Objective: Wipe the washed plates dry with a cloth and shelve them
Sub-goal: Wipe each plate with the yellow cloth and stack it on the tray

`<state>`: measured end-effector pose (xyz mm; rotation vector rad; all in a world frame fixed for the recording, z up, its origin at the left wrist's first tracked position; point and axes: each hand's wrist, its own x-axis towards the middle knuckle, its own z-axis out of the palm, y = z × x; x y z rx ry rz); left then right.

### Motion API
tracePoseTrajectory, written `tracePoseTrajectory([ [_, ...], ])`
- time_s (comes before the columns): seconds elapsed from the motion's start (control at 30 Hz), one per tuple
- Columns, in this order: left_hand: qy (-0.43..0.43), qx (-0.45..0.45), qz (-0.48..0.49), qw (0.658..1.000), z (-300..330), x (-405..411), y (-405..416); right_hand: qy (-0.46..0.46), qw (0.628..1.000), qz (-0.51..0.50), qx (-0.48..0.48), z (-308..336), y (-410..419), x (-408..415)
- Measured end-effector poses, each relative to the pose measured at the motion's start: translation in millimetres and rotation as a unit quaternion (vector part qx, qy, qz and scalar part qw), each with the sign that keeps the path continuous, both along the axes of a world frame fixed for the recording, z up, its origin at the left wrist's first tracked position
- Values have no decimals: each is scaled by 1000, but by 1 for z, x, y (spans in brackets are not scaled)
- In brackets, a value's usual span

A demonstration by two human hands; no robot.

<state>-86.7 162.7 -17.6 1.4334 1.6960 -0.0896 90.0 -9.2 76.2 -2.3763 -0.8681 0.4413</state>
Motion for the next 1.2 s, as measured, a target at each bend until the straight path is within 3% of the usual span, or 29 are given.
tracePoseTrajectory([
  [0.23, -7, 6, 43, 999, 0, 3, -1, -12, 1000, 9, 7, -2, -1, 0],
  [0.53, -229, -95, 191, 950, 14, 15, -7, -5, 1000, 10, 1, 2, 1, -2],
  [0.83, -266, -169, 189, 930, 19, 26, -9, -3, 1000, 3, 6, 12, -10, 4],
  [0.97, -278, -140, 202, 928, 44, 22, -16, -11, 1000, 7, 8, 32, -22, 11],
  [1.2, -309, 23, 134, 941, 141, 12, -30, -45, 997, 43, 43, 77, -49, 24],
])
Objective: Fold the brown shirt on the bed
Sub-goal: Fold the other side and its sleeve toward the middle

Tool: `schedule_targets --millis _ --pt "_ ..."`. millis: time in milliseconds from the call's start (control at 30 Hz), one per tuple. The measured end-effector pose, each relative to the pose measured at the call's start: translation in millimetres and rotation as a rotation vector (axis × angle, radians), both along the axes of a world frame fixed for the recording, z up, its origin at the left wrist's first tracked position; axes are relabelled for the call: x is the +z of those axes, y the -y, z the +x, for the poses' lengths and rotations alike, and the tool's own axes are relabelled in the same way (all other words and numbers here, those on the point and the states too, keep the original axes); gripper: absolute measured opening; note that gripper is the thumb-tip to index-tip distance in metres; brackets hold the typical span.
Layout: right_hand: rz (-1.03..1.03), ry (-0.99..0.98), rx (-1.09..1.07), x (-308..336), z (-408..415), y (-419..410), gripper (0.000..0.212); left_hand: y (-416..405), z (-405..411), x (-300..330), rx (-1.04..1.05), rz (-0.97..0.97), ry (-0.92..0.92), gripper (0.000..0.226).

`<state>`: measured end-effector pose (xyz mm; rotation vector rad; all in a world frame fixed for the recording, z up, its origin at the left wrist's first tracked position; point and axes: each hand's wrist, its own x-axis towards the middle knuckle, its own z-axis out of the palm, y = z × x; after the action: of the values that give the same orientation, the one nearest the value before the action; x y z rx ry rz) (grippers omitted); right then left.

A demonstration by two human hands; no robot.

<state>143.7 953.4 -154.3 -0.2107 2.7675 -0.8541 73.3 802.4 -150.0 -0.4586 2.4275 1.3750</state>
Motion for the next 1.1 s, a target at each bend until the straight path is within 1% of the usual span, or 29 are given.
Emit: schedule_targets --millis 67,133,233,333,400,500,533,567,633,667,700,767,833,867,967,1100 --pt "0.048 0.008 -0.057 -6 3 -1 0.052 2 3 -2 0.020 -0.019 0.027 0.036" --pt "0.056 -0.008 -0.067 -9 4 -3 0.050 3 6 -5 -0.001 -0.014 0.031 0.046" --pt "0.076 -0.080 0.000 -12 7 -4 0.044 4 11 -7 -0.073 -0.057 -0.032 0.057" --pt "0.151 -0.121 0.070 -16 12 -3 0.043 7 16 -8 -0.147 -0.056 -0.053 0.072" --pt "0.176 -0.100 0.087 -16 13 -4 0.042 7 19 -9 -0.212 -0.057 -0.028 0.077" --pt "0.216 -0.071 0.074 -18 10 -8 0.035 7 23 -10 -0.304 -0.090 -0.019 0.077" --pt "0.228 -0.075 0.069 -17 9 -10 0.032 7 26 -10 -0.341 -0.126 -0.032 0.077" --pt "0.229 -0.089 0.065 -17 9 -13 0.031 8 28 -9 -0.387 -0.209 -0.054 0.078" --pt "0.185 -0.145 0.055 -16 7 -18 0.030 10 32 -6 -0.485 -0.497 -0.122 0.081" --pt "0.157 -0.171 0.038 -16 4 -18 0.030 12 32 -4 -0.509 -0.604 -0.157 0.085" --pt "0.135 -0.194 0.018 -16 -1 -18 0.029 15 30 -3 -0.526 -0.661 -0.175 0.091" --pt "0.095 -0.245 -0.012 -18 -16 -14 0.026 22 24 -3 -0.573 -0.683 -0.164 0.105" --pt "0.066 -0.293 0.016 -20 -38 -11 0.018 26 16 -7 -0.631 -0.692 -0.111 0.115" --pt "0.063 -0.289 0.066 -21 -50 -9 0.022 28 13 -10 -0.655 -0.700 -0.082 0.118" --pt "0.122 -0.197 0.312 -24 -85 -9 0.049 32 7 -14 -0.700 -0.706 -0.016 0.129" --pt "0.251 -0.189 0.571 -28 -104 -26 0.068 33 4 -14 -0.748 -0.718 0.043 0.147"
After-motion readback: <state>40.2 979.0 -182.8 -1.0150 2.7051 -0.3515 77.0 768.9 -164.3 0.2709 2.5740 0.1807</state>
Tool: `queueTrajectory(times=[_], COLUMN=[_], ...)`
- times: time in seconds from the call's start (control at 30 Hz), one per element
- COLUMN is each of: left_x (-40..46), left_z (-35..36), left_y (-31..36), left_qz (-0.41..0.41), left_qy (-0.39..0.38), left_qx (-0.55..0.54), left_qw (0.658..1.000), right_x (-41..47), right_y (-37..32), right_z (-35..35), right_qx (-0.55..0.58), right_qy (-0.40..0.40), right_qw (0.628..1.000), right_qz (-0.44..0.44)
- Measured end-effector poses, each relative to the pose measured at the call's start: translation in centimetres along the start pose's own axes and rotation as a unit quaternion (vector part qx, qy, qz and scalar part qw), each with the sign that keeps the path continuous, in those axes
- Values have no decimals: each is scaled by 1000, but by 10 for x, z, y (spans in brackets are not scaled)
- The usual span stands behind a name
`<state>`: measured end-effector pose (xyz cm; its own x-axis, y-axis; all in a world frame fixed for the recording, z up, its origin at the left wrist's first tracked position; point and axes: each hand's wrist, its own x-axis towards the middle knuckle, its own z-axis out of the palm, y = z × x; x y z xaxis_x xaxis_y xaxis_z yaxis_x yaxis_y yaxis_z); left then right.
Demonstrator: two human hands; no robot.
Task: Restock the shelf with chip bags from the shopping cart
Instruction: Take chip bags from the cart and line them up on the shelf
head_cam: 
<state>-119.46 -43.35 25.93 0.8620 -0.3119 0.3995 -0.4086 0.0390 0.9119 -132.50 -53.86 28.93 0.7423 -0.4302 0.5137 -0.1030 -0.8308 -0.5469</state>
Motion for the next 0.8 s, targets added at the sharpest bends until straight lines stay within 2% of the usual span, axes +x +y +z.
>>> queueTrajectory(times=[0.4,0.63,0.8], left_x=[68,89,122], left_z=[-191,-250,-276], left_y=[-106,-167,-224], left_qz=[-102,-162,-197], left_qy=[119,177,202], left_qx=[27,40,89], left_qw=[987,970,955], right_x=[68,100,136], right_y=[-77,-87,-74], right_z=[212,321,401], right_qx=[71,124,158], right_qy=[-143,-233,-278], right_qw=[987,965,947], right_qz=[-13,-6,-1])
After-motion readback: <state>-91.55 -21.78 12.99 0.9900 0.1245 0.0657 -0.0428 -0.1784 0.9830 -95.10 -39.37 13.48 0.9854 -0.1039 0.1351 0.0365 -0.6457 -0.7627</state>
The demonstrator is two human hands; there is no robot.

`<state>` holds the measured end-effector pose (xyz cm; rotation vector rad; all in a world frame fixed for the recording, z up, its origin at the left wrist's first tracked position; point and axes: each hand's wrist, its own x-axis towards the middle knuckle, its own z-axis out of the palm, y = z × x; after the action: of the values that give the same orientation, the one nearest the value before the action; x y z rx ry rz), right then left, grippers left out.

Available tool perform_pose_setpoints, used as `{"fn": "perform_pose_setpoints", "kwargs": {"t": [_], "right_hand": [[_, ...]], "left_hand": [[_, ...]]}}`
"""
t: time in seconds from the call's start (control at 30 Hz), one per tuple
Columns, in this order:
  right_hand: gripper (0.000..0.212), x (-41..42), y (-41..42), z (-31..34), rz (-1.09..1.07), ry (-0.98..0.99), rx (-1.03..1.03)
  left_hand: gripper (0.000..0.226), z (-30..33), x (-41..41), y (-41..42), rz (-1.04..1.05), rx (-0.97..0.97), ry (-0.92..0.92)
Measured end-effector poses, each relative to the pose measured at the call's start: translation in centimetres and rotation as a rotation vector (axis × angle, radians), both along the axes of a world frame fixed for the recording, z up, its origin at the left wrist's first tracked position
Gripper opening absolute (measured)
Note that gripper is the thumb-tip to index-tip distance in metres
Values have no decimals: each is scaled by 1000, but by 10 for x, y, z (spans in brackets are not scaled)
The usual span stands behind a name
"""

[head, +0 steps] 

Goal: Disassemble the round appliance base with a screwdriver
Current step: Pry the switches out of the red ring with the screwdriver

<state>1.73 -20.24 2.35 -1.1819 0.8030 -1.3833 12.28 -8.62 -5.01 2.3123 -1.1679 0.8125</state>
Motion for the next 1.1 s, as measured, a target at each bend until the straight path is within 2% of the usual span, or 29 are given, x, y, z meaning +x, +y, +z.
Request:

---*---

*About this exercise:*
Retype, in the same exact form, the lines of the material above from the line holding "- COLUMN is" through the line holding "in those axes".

*Response for this exercise:*
- COLUMN is each of: left_x (-40..46), left_z (-35..36), left_y (-31..36), left_qz (-0.41..0.41), left_qy (-0.39..0.38), left_qx (-0.55..0.54), left_qw (0.658..1.000), right_x (-41..47), right_y (-37..32), right_z (-35..35), right_qx (-0.55..0.58), right_qy (-0.40..0.40), right_qw (0.628..1.000), right_qz (-0.44..0.44)
- Measured end-effector poses, each relative to the pose measured at the call's start: translation in centimetres along the start pose's own axes and rotation as a unit quaternion (vector part qx, qy, qz and scalar part qw), each with the sign that keeps the path continuous, in those axes

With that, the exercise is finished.